Cheryl Wall has reread The Bluest Eye many times since her first awestruck encounter in 1970. In fact, after Wall left her job in publishing, she got a Ph.D. and became an influential English professor at Rutgers University, where she’s frequently taught and written about Morrison’s work. “Readers know places in Morrison’s fiction better than they know places in their real lives,” Wall says.


Wall experienced this herself a few years back, when she went to Lorain for a literary conference celebrating Morrison’s life. At the conference, academics talked with townies who remembered Morrison from high school; there was a lunch at the church where Morrison’s mother had sung in the choir. The author even attended a few events herself, one of the many ways in which she’s stayed connected to her hometown. But the real star of the conference was Lorain. “Riding around,” Wall says, “I was like, ‘Oh my gosh, that’s the ice cream shop, and that’s the storefront where the Breedlove family lived.’ I felt like I already knew Lorain.”

That tangible sense of place permeates each of Morrison’s novels. “She really tries to give you the texture of the way people live their lives,” Wall says, “almost mapping the setting.” And those settings create the foundation for her political statements and supernatural set pieces. In the end, it’s not just that Morrison is from Ohio, it’s that each of her books is from somewhere—a technique she mastered by writing about her home state. Morrison’s communities can be real, like the 1920s Harlem she describes in Jazz; they can be fictional, like the unnamed Michigan town in Song of Solomon. But they all depend on her gift for depicting locations, and taken together these locations form her most important, career-spanning idea: that every one of these ordinary black communities deserves attention and dignity, on its own terms.

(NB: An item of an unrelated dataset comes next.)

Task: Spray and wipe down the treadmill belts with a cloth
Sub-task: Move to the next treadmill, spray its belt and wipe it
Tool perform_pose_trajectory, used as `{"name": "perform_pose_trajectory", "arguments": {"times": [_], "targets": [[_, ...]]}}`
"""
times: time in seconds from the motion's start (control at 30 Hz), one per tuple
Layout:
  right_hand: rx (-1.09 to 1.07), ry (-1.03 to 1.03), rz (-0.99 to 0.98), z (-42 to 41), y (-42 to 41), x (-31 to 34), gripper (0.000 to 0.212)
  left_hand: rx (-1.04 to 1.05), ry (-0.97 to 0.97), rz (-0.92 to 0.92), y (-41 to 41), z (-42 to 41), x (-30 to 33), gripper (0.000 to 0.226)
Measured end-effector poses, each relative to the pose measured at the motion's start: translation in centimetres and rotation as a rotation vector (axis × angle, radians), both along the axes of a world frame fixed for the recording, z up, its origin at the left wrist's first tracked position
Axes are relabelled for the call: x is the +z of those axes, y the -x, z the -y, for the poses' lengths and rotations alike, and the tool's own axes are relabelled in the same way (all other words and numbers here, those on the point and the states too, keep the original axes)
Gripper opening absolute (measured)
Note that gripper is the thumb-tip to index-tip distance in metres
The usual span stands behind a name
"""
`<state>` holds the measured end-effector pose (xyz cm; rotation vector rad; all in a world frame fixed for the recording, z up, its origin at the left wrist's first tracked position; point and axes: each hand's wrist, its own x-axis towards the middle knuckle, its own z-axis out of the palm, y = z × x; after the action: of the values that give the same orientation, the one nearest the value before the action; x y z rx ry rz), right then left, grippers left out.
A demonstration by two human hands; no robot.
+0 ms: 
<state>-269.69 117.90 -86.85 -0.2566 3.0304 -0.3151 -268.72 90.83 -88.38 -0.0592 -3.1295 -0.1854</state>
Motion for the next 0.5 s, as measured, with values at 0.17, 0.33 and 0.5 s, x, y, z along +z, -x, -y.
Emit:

We’ve been talking a lot lately about monuments in America. But in truth this is an old and ongoing conversation. Back in 1856, one of Cincinnati’s newspapers called on residents to support the construction of a monument for Margaret Garner—“the heroic woman,” the paper noted, “who spared not her own child.” It’s a noble sentiment, even today. But here’s the thing: Garner’s life has already been commemorated, just like the lives of black people in Lorain and Cincinnati and so many other places. Margaret Garner has a monument made not of copper or stone but something more lasting: the pages of one of Toni Morrison’s books.